Leave out the pictures, and print exactly the lines from the one holding "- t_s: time" through the last line of the material.

_Exercise data_
=== Begin Enclosure ===
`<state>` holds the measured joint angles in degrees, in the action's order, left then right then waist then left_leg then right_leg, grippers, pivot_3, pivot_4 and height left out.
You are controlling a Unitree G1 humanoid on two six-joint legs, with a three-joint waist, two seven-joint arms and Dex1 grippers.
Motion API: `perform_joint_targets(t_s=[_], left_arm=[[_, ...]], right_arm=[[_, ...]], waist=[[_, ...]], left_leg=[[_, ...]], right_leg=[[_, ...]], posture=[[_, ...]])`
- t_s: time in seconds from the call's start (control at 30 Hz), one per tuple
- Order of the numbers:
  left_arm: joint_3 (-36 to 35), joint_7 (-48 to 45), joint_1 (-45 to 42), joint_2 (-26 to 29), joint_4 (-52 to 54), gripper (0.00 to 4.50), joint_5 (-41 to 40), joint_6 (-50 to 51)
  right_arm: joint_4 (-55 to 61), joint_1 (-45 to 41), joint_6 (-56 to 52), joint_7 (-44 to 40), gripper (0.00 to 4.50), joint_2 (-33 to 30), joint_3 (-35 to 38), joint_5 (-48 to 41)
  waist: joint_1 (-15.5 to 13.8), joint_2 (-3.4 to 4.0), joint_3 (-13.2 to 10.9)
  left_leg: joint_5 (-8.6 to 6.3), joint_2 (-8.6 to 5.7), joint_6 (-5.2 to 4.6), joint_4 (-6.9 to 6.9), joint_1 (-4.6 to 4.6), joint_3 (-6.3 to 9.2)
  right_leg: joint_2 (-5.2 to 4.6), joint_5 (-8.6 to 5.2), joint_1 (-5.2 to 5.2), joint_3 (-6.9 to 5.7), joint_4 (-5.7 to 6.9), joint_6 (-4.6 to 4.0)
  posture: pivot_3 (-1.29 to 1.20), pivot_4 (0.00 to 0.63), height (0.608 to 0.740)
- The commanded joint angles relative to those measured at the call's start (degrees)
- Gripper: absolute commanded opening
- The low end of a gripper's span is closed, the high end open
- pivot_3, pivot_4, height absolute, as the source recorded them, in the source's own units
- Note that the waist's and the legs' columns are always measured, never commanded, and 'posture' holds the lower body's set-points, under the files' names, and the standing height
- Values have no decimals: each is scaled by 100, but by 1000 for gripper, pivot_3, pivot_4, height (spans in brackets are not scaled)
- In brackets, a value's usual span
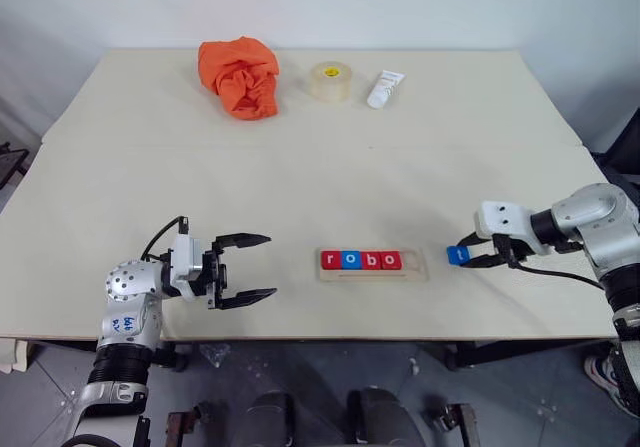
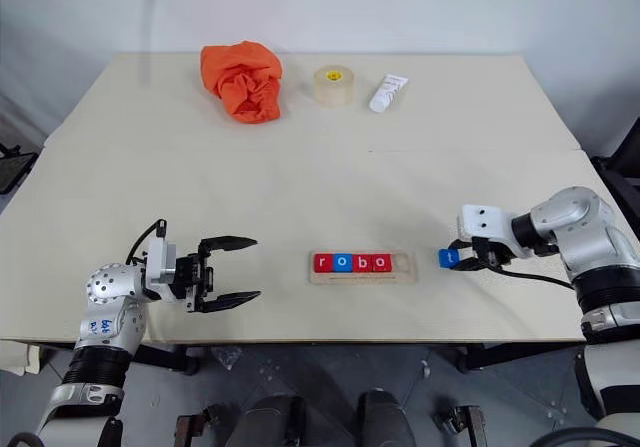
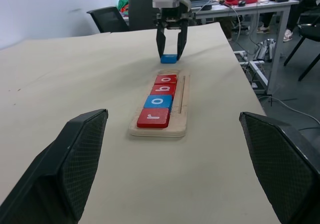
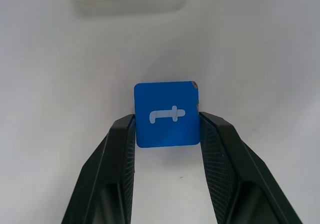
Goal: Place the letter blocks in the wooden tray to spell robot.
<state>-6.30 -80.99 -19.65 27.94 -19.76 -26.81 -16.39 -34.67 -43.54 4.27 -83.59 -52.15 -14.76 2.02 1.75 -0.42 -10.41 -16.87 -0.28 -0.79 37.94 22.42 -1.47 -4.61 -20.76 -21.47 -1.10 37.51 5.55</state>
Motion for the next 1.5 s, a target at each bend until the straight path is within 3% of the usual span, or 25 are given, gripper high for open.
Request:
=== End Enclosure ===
_Your response_
- t_s: time in seconds from the call's start (control at 30 Hz), one per tuple
- Order of the numbers:
  left_arm: joint_3 (-36 to 35), joint_7 (-48 to 45), joint_1 (-45 to 42), joint_2 (-26 to 29), joint_4 (-52 to 54), gripper (0.00 to 4.50), joint_5 (-41 to 40), joint_6 (-50 to 51)
  right_arm: joint_4 (-55 to 61), joint_1 (-45 to 41), joint_6 (-56 to 52), joint_7 (-44 to 40), gripper (0.00 to 4.50), joint_2 (-33 to 30), joint_3 (-35 to 38), joint_5 (-48 to 41)
  waist: joint_1 (-15.5 to 13.8), joint_2 (-3.4 to 4.0), joint_3 (-13.2 to 10.9)
  left_leg: joint_5 (-8.6 to 6.3), joint_2 (-8.6 to 5.7), joint_6 (-5.2 to 4.6), joint_4 (-6.9 to 6.9), joint_1 (-4.6 to 4.6), joint_3 (-6.3 to 9.2)
  right_leg: joint_2 (-5.2 to 4.6), joint_5 (-8.6 to 5.2), joint_1 (-5.2 to 5.2), joint_3 (-6.9 to 5.7), joint_4 (-5.7 to 6.9), joint_6 (-4.6 to 4.0)
  posture: pivot_3 (-1.29 to 1.20), pivot_4 (0.00 to 0.63), height (0.608 to 0.740)
- The commanded joint angles relative to those measured at the call's start (degrees)
- Gripper: absolute commanded opening
- The low end of a gripper's span is closed, the high end open
- pivot_3, pivot_4, height absolute, as the source recorded them, in the source's own units
- Note that the waist's and the legs' columns are always measured, never commanded, and 'posture' holds the lower body's set-points, under the files' names, and the standing height
- Values have no decimals: each is scaled by 100, but by 1000 for gripper, pivot_3, pivot_4, height (spans in brackets are not scaled)
- In brackets, a value's usual span
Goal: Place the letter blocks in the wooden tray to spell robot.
<state>-6.30 -80.99 -19.65 27.94 -19.76 -26.81 -16.39 -34.67 -43.54 4.27 -83.59 -52.15 -14.76 2.02 1.75 -0.42 -10.41 -16.87 -0.28 -0.79 37.94 22.42 -1.47 -4.61 -20.76 -21.47 -1.10 37.51 5.55</state>
Motion for the next 1.5 s, a target at each bend until the straight path is within 3% of the usual span, or 25 are given, gripper high for open.
Request:

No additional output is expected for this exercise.